Each line in the records below, from the one that contains "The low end" to the one that contains "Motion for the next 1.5", should be reproduced exactly, the first and last included.

*** PROVIDED DATA Section Begins ***

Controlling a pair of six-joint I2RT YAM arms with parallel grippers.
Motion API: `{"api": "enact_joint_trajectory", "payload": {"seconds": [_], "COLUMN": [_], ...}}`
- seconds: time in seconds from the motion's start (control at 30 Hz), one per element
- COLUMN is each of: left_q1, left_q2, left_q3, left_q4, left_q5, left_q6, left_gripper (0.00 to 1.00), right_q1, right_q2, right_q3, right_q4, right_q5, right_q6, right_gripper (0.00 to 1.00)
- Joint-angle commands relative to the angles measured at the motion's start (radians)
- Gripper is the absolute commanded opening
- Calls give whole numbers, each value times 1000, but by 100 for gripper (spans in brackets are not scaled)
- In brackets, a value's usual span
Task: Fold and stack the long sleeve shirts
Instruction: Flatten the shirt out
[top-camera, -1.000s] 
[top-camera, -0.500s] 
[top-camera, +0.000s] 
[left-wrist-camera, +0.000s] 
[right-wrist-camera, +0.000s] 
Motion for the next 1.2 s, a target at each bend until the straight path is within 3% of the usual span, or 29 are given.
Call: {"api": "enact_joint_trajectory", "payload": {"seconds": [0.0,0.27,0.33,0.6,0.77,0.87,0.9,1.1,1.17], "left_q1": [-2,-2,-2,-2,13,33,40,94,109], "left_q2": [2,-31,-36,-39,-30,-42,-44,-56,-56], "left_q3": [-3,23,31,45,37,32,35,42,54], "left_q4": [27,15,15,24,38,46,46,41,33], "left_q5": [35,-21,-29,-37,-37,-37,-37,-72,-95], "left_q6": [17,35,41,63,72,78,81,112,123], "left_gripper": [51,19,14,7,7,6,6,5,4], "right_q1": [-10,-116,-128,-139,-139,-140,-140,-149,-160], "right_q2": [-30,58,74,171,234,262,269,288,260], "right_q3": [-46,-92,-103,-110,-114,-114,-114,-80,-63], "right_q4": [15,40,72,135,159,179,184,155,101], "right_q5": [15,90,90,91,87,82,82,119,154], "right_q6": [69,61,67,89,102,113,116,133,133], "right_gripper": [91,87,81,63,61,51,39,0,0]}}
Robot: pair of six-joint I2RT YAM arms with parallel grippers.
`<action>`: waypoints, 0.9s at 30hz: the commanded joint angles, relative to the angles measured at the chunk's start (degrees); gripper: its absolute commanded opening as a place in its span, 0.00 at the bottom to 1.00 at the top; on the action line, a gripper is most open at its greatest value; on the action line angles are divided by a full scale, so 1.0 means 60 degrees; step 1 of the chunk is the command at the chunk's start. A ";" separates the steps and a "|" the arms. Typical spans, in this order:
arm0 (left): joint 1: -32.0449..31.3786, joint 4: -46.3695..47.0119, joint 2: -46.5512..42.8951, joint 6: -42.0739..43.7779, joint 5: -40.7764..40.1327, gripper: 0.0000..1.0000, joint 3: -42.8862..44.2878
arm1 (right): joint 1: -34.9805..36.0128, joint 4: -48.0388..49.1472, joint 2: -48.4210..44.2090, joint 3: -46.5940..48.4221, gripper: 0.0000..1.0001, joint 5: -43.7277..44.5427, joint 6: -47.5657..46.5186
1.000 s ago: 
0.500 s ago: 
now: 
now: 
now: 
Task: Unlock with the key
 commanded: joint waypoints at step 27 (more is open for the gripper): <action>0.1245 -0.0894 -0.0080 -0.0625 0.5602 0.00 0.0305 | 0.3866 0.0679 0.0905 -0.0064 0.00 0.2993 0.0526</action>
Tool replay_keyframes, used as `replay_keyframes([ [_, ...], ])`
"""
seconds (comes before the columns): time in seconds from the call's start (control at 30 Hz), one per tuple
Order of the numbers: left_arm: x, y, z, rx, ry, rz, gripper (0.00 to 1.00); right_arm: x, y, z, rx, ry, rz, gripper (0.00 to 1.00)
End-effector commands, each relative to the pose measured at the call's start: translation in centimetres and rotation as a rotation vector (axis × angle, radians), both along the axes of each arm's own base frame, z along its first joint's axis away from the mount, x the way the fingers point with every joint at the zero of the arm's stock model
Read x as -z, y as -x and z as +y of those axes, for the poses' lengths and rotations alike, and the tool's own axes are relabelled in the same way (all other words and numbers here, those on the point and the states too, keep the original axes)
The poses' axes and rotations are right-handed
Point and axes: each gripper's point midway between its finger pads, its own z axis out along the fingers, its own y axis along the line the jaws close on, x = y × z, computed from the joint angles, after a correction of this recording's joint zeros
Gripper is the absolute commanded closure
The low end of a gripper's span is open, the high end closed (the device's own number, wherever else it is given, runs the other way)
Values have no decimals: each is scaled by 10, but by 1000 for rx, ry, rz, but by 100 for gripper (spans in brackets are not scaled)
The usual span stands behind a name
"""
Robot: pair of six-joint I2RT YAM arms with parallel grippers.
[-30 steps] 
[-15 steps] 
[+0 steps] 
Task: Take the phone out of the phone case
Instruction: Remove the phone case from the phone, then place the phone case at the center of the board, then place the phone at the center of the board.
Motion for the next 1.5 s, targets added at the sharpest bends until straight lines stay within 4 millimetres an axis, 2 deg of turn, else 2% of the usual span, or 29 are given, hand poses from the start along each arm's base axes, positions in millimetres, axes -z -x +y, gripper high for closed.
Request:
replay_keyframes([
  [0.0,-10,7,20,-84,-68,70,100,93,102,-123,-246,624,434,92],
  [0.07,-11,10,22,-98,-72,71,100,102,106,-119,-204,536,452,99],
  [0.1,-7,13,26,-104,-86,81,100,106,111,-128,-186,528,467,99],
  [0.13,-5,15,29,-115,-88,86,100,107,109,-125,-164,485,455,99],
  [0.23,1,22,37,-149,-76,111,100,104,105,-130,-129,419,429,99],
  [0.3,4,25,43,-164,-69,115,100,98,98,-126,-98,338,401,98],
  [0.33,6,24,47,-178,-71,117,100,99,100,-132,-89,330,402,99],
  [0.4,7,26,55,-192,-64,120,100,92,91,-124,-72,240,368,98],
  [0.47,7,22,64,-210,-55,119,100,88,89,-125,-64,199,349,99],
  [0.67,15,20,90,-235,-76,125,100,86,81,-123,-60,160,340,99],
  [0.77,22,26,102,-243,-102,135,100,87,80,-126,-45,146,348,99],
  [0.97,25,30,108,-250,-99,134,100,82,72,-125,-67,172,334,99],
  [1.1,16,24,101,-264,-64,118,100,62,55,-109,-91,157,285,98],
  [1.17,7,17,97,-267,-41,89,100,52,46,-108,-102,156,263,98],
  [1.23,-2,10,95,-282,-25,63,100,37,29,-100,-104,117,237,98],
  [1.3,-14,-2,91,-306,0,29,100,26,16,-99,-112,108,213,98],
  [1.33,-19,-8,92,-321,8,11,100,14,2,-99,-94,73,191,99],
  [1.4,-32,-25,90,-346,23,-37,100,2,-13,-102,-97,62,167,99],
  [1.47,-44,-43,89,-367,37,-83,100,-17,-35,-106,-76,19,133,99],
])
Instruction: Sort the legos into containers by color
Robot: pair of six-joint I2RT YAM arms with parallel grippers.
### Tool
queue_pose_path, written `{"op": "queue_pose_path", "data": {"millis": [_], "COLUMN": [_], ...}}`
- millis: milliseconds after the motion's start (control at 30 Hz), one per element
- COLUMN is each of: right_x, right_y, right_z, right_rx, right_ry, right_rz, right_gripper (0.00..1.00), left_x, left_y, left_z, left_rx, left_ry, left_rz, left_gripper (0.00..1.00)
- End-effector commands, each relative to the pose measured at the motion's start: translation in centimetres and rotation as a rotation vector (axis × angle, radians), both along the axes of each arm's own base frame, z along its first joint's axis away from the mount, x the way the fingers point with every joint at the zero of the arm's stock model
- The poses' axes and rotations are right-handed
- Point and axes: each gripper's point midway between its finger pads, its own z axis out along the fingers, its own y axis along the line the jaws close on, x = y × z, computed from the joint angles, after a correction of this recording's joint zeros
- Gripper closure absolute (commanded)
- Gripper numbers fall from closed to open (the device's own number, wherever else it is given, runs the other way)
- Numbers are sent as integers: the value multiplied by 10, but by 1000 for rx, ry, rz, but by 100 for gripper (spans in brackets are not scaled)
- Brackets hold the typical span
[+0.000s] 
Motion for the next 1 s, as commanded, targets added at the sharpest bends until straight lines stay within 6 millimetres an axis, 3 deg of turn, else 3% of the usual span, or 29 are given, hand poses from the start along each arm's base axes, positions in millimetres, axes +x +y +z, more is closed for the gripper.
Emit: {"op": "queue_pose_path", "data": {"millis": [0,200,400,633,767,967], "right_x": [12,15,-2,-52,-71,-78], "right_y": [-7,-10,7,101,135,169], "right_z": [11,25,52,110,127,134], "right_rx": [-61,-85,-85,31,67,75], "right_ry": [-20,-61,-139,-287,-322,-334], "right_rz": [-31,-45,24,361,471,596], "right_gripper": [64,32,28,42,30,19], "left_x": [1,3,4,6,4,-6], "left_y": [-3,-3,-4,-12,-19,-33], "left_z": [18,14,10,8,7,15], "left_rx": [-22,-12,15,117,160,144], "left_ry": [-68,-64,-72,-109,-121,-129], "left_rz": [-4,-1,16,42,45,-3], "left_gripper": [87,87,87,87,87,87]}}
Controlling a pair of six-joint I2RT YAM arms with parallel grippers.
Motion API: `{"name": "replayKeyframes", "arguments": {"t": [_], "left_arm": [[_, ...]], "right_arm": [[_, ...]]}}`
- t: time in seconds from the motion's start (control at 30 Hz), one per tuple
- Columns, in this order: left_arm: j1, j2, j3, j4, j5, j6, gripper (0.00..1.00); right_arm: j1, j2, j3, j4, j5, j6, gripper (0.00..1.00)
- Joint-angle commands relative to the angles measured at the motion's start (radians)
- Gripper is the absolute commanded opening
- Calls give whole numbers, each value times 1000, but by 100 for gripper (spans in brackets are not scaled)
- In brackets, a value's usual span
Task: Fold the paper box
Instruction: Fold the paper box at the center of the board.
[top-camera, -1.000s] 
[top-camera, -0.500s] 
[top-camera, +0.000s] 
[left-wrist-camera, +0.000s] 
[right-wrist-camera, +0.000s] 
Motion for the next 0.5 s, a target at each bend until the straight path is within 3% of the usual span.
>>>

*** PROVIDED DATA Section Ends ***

### OUTPUT BELOW
The low end of a gripper's span is open, the high end closed (the device's own number, wherever else it is given, runs the other way)
Values have no decimals: each is scaled by 10, but by 1000 for rx, ry, rz, but by 100 for gripper (spans in brackets are not scaled)
The usual span stands behind a name
"""
Robot: pair of six-joint I2RT YAM arms with parallel grippers.
[-30 steps] 
[-15 steps] 
[+0 steps] 
Task: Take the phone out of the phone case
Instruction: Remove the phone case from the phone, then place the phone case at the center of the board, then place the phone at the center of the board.
Motion for the next 1.5 s, targets added at the sharpest bends until straight lines stay within 4 millimetres an axis, 2 deg of turn, else 2% of the usual span, or 29 are given, hand poses from the start along each arm's base axes, positions in millimetres, axes -z -x +y, gripper high for closed.

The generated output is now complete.